What is expected
Each line below is to be copied out exactly, and none may be omitted.

=== Records to use ===

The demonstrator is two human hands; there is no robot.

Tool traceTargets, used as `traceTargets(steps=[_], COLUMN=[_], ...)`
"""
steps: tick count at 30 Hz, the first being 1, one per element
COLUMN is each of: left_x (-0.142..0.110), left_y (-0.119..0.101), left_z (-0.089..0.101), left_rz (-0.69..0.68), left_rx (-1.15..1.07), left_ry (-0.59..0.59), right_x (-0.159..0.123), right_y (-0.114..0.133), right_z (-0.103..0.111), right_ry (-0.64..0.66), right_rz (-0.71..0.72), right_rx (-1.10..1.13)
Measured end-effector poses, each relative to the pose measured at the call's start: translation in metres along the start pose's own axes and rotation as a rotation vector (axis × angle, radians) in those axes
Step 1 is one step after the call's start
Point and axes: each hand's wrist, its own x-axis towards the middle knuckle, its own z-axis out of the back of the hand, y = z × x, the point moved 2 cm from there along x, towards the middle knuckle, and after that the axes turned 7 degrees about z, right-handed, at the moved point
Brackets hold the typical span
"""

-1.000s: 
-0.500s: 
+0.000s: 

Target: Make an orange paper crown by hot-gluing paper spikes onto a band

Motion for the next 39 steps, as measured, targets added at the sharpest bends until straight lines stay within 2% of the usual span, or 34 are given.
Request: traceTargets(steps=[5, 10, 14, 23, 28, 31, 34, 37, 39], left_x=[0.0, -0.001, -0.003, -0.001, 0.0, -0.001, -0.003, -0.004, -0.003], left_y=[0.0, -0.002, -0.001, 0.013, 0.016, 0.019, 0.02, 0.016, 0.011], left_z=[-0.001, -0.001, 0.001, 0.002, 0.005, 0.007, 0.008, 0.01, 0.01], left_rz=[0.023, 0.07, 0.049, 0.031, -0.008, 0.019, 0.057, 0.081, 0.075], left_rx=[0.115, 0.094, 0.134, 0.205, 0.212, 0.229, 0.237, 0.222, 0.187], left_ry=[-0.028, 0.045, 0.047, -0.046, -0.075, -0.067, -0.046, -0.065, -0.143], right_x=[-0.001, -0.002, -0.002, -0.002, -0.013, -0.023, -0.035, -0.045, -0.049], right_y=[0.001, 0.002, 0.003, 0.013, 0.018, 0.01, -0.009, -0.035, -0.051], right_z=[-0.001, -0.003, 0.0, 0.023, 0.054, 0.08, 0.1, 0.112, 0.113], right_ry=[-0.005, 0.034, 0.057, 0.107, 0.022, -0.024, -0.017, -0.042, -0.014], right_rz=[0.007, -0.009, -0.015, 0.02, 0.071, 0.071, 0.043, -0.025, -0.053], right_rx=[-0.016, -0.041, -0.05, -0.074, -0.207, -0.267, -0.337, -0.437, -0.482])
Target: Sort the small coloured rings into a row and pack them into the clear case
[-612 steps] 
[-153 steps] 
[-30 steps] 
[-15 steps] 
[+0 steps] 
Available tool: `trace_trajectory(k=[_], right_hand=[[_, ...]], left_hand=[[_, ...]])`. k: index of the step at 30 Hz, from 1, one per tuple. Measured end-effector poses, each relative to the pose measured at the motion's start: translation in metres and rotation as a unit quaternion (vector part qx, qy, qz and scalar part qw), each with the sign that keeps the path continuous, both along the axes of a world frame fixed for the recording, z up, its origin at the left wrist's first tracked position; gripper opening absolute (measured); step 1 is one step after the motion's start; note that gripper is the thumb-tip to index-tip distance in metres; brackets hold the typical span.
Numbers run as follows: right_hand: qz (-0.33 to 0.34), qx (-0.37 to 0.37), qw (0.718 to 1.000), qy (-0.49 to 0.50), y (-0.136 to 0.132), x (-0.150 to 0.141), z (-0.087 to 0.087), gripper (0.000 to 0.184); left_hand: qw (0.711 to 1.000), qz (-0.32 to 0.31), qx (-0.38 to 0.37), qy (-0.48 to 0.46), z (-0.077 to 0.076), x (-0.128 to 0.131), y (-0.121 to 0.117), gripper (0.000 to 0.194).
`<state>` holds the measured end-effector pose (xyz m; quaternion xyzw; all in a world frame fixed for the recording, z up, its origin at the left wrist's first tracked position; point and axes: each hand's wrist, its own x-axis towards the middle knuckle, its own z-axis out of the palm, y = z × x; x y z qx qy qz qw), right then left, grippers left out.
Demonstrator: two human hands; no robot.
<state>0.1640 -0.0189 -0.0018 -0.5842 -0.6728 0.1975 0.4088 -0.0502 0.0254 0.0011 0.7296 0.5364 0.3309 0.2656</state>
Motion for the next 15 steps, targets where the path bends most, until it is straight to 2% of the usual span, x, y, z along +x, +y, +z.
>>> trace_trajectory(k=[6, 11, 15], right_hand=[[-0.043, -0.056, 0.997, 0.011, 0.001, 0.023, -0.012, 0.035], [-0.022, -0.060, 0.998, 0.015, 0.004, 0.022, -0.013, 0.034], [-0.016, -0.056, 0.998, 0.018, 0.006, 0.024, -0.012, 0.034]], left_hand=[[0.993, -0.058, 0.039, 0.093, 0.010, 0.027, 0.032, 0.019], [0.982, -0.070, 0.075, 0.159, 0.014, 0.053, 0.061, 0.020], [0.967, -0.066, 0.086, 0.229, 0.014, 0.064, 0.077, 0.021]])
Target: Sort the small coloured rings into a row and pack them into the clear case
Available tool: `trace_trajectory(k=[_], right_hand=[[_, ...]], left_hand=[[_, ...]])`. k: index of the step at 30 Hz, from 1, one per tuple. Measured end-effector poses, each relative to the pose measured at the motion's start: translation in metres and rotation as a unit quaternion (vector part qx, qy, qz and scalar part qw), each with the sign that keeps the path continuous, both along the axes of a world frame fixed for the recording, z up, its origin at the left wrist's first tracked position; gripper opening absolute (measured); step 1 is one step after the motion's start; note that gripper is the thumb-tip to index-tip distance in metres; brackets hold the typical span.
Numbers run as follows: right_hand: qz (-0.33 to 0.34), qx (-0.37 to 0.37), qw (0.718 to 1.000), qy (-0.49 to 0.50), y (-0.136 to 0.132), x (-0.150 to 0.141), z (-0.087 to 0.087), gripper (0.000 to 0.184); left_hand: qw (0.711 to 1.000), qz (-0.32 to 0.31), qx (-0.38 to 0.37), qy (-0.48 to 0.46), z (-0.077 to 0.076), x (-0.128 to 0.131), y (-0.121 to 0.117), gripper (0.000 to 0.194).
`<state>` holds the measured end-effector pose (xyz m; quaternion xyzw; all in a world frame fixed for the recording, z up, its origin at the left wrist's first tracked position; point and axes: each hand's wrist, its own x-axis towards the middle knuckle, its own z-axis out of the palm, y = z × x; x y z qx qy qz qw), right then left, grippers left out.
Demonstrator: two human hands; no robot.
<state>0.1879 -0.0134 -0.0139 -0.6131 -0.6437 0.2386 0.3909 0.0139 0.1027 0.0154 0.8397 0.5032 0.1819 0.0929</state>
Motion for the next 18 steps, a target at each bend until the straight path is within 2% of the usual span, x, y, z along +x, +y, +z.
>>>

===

Answer section
The demonstrator is two human hands; there is no robot.

Tool traceTargets, used as `traceTargets(steps=[_], COLUMN=[_], ...)`
"""
steps: tick count at 30 Hz, the first being 1, one per element
COLUMN is each of: left_x (-0.142..0.110), left_y (-0.119..0.101), left_z (-0.089..0.101), left_rz (-0.69..0.68), left_rx (-1.15..1.07), left_ry (-0.59..0.59), right_x (-0.159..0.123), right_y (-0.114..0.133), right_z (-0.103..0.111), right_ry (-0.64..0.66), right_rz (-0.71..0.72), right_rx (-1.10..1.13)
Measured end-effector poses, each relative to the pose measured at the call's start: translation in metres along the start pose's own axes and rotation as a rotation vector (axis × angle, radians) in those axes
Step 1 is one step after the call's start
Point and axes: each hand's wrist, its own x-axis towards the middle knuckle, its own z-axis out of the back of the hand, y = z × x, the point moved 2 cm from there along x, towards the middle knuckle, and after that the axes turned 7 degrees about z, right-handed, at the moved point
Brackets hold the typical span
"""

-1.000s: 
-0.500s: 
+0.000s: 

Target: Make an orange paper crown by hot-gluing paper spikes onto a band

Motion for the next 39 steps, as measured, targets added at the sharpest bends until straight lines stay within 2% of the usual span, or 34 are given.
Request: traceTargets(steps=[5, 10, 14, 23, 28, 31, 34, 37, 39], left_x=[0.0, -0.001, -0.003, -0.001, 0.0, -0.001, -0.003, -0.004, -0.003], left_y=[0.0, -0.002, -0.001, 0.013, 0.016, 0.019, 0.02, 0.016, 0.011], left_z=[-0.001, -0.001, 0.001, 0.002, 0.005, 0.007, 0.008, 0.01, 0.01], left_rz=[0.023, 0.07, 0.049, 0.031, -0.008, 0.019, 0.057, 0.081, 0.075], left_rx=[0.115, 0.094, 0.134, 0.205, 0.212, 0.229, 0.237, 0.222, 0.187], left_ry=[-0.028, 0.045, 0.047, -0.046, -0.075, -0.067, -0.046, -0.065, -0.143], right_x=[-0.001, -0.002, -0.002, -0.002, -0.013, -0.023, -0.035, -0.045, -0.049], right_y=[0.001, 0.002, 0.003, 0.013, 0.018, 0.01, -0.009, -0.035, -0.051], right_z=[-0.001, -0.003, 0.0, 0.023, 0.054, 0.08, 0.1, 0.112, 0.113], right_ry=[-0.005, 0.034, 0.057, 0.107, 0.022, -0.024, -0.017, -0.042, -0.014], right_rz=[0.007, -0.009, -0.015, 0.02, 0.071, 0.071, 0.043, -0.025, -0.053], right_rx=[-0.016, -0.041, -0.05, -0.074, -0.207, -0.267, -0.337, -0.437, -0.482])
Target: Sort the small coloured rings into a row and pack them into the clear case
[-612 steps] 
[-153 steps] 
[-30 steps] 
[-15 steps] 
[+0 steps] 
Available tool: `trace_trajectory(k=[_], right_hand=[[_, ...]], left_hand=[[_, ...]])`. k: index of the step at 30 Hz, from 1, one per tuple. Measured end-effector poses, each relative to the pose measured at the motion's start: translation in metres and rotation as a unit quaternion (vector part qx, qy, qz and scalar part qw), each with the sign that keeps the path continuous, both along the axes of a world frame fixed for the recording, z up, its origin at the left wrist's first tracked position; gripper opening absolute (measured); step 1 is one step after the motion's start; note that gripper is the thumb-tip to index-tip distance in metres; brackets hold the typical span.
Numbers run as follows: right_hand: qz (-0.33 to 0.34), qx (-0.37 to 0.37), qw (0.718 to 1.000), qy (-0.49 to 0.50), y (-0.136 to 0.132), x (-0.150 to 0.141), z (-0.087 to 0.087), gripper (0.000 to 0.184); left_hand: qw (0.711 to 1.000), qz (-0.32 to 0.31), qx (-0.38 to 0.37), qy (-0.48 to 0.46), z (-0.077 to 0.076), x (-0.128 to 0.131), y (-0.121 to 0.117), gripper (0.000 to 0.194).
`<state>` holds the measured end-effector pose (xyz m; quaternion xyzw; all in a world frame fixed for the recording, z up, its origin at the left wrist's first tracked position; point and axes: each hand's wrist, its own x-axis towards the middle knuckle, its own z-axis out of the palm, y = z × x; x y z qx qy qz qw), right then left, grippers left out.
Demonstrator: two human hands; no robot.
<state>0.1640 -0.0189 -0.0018 -0.5842 -0.6728 0.1975 0.4088 -0.0502 0.0254 0.0011 0.7296 0.5364 0.3309 0.2656</state>
Motion for the next 15 steps, targets where the path bends most, until it is straight to 2% of the usual span, x, y, z along +x, +y, +z.
>>> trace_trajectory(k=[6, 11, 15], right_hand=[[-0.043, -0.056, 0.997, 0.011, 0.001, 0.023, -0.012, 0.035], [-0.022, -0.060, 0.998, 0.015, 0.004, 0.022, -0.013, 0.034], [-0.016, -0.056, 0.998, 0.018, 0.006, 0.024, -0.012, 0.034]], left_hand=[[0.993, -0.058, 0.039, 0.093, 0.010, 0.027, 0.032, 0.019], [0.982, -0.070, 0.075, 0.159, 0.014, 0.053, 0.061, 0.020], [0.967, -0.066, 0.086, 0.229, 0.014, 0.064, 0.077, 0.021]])
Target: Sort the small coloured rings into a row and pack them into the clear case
Available tool: `trace_trajectory(k=[_], right_hand=[[_, ...]], left_hand=[[_, ...]])`. k: index of the step at 30 Hz, from 1, one per tuple. Measured end-effector poses, each relative to the pose measured at the motion's start: translation in metres and rotation as a unit quaternion (vector part qx, qy, qz and scalar part qw), each with the sign that keeps the path continuous, both along the axes of a world frame fixed for the recording, z up, its origin at the left wrist's first tracked position; gripper opening absolute (measured); step 1 is one step after the motion's start; note that gripper is the thumb-tip to index-tip distance in metres; brackets hold the typical span.
Numbers run as follows: right_hand: qz (-0.33 to 0.34), qx (-0.37 to 0.37), qw (0.718 to 1.000), qy (-0.49 to 0.50), y (-0.136 to 0.132), x (-0.150 to 0.141), z (-0.087 to 0.087), gripper (0.000 to 0.184); left_hand: qw (0.711 to 1.000), qz (-0.32 to 0.31), qx (-0.38 to 0.37), qy (-0.48 to 0.46), z (-0.077 to 0.076), x (-0.128 to 0.131), y (-0.121 to 0.117), gripper (0.000 to 0.194).
`<state>` holds the measured end-effector pose (xyz m; quaternion xyzw; all in a world frame fixed for the recording, z up, its origin at the left wrist's first tracked position; point and axes: each hand's wrist, its own x-axis towards the middle knuckle, its own z-axis out of the palm, y = z × x; x y z qx qy qz qw), right then left, grippers left out.
Demonstrator: two human hands; no robot.
<state>0.1879 -0.0134 -0.0139 -0.6131 -0.6437 0.2386 0.3909 0.0139 0.1027 0.0154 0.8397 0.5032 0.1819 0.0929</state>
Motion for the next 18 steps, a target at each bend until the straight path is within 2% of the usual span, x, y, z along +x, +y, +z.
>>>

That wraps up the exercise.